What a word. It sounds like the sort of toast you'd hear shouted in Mos Eisley, just before a group of aliens throw back a liquor that would probably kill a person just by having it touch their skin. But, it's also the name of a curious beverage from Russia: fermented tea. The really interesting thing about kombucha is that it's not simply left to ferment on its own. Rather, a starter culture has to be introduced, and carried from one batch to the next, much like sourdough - except that the culture (also known as "the mother") is actually a skin which forms on top of the liquid. Mmm. I'm salivating already.

Fortunately, some enterprising business (with the improbable name of "crudessence") saw fit to bring it to Canada. Let's give this a whirl then, shall we?

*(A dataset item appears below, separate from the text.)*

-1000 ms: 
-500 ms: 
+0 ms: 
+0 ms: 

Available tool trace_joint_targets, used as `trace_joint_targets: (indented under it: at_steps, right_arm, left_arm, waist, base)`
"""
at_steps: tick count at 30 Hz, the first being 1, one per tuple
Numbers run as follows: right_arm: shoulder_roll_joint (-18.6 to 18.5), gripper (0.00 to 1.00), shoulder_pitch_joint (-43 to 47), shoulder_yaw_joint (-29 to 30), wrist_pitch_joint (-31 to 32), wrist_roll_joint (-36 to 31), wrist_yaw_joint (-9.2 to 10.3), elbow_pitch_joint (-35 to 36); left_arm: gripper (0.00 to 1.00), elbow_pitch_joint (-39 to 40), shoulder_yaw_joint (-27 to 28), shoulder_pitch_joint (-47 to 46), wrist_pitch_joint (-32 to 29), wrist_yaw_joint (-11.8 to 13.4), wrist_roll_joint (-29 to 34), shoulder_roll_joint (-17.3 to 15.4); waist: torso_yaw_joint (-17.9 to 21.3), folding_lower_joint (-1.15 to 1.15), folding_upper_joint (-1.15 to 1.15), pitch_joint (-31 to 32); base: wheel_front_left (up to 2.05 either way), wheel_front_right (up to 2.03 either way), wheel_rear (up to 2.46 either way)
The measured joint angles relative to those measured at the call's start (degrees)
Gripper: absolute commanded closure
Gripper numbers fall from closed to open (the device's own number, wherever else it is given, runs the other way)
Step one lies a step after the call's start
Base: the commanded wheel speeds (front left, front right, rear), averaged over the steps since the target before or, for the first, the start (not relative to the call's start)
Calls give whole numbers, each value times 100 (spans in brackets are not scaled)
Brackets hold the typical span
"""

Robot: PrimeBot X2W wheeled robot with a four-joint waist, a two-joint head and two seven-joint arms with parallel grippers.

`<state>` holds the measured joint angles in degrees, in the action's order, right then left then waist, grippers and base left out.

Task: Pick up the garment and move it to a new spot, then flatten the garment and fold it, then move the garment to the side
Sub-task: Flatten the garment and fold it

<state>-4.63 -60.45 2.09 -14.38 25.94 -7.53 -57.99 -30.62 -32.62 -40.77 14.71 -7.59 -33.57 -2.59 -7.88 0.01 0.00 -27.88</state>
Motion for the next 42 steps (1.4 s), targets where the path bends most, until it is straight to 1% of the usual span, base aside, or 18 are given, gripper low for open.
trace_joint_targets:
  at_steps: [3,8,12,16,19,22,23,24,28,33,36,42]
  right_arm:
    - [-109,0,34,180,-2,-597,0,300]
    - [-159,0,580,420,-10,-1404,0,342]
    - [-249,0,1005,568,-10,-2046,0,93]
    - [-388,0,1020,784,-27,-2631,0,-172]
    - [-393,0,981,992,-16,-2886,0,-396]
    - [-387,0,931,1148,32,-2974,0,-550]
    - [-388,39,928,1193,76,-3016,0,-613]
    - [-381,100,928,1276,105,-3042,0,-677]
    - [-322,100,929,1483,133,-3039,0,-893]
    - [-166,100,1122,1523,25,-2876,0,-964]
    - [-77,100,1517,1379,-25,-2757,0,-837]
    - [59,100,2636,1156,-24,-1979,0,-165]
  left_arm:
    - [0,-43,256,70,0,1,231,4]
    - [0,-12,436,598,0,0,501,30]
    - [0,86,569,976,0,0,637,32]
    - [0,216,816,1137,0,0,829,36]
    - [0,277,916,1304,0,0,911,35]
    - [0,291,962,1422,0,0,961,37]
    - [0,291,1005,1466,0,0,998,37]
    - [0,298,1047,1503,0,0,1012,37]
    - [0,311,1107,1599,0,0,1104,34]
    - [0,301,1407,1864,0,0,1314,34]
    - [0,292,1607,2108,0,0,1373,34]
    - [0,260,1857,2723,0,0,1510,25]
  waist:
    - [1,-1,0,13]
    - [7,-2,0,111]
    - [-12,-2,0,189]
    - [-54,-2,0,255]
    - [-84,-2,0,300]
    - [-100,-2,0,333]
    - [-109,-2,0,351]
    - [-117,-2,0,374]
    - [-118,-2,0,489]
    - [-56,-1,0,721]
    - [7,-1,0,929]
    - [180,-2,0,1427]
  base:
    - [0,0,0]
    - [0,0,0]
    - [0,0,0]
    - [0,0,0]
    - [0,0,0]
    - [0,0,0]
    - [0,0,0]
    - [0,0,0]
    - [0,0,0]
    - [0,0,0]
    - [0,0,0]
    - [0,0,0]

By the way, I'm pretty sure it's not a "health beverage" in Russia, since the primary purpose of fermentation is - you guessed it - to create alcohol. But in Canada, it's marketed as a "detoxifying tonic", possibly because they know that people in health food stores will try anything once. (A trait they share in common with certain bloggers.) They also mention in the ingredients that it's "made with love." Normally, that's just a charming idiosyncrasy. But I have to wonder: if it's a "living" beverage and it's made with love... whose love are we talking about? This tea has a higher opinion of me than I realised. Not only that, but it confirms my suspicions that this would be available in the Mos Eisley cantina.

Upon opening it, there's a small release of carbon dioxide, and the distinct yeasty odour of fermentation. According to the label, it's less than 0.5% alcohol. Like I said, it's a form of alcohol in Russia (and Mos Eisley). And I must admit, there's something impressive about a culture that's willing to take a pot of tea and ask, "how can we get drunk off of this?"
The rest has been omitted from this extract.